The Germans came for the Nazis. The Weimar Republic was very much in favor of imprisoning them for their (detestable) ideals and proposals. The Nazis were able to parlay this persecution (and Weimar failures) into an increasing share of the electorate and eventually total control.
Leaving out the 1923 putsch in Munich damages your argument beyond repair. Nazis' legal troubles in the Weimar era were not simply the result of unpopular ideas ruffling feathers in high places.
This is what my critics who say things like "lol, we know you're for censorship" don't understand. The Nazi movement rose because they were free to express their vile ideology. Germany prevented renazification for 80 years through censorship.
This was what Marcuse was getting at in "Repressive Tolerance". Some views deserve free expression. Others do not. If you give free expression to all perspectives, the vile ones will spread until you can't control them anymore, and then you're no longer a tolerant society but a repressive one.
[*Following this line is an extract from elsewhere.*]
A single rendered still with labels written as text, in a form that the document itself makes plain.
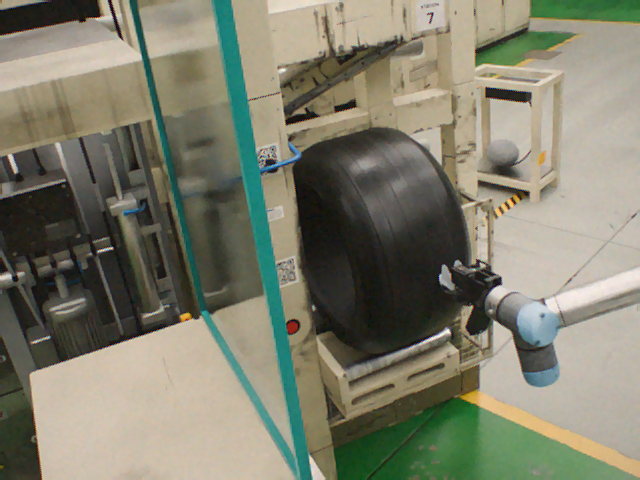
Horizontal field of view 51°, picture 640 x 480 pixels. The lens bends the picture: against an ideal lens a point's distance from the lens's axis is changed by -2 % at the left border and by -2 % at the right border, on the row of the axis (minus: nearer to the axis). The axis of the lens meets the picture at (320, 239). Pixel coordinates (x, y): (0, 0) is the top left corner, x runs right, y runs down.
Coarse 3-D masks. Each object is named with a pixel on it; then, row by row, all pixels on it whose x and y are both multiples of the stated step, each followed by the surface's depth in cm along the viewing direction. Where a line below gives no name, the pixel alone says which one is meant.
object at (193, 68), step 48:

We have the means and now the will to identify vile speech online and shut it down at the network level.
The Nazis also breathed air; that doesn't make breathing air immediately suspect.
Can we think of some good reasons for suppression of communication? I can name several (disruption of ongoing stochastic terrorism, disruption of immediate harassment process, failure to comply with the TOS of a private corporation voluntarily doing business with the offending party, use of network compromising service provision for third parties in the same system), and many of them apply to the KF situation.
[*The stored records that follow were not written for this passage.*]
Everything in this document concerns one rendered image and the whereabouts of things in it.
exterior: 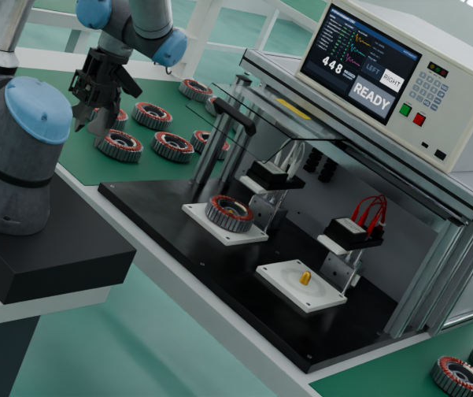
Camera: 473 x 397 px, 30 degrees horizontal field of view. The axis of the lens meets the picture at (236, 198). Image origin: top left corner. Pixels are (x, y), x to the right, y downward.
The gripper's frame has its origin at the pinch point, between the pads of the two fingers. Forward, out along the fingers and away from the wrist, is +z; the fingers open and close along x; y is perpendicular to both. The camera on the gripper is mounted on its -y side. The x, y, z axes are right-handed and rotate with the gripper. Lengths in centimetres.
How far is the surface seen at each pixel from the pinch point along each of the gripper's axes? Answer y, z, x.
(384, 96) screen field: -35, -34, 43
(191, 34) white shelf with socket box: -89, -6, -59
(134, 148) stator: -19.8, 5.5, -3.7
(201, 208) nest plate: -18.6, 6.1, 22.4
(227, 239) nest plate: -15.0, 6.1, 34.8
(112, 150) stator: -14.9, 7.3, -5.6
Correct, and the difference between them and KF is (a) their market cap and (b) the work they've done, consistently, to address issues when they come up, up to and including using automation to scale the moderation pipeline.
KF either can't or won't keep its house in order, and at this point, the can't-won't difference is immaterial. I welcome someone making a solid run at providing another channel alongside Twitter / FB / et al, but this ain't it.
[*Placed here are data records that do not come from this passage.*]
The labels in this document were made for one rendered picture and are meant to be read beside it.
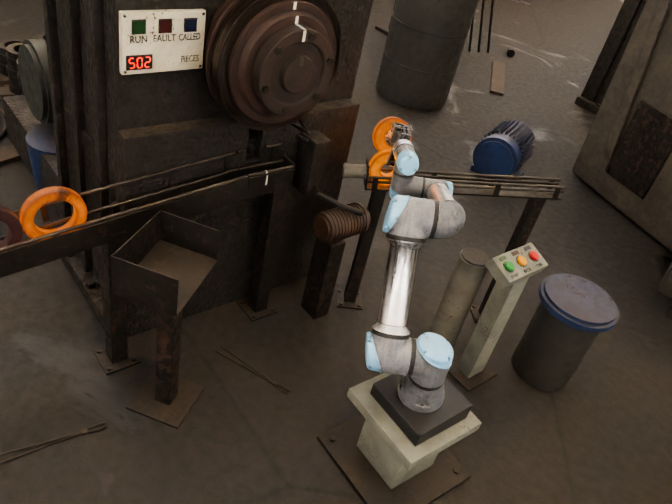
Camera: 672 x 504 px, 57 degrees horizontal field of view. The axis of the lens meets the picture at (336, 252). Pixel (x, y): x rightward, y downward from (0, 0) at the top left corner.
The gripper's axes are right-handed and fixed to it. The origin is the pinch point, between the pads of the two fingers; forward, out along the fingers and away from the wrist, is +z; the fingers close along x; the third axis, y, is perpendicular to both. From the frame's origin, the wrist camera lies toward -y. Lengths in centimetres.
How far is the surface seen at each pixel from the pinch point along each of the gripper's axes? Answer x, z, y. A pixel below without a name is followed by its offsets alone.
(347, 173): 15.4, -9.7, -16.5
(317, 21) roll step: 40, -28, 40
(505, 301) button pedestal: -49, -46, -39
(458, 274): -33, -33, -39
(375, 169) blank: 5.1, -9.4, -12.8
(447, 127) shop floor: -87, 204, -63
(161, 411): 69, -73, -90
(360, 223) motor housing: 6.1, -14.9, -34.4
That difference is, I fear, ideological rather than principled.
Think of all the harassment directed at Kyle Rittenhouse, or the Covington Catholic kids, or just Republicans generally, on reddit and Twitter. Harassment was featured on the front page.
That isn't a small problem that the moderators are unaware of; it's an ideological belief that certain harassment is acceptable.
It's almost certainly both, because Nazism is also an ideology (one with no platform given and no platform deserved).
FWIW, I've gotten kicked from FB far more often for vitriolic criticism of the right than the left. At least to my eye, they try to steer an even keel... If people are seeing more Republicans get snagged, I think it's because of their own social circle (because filter bubbles are pretty thick these days).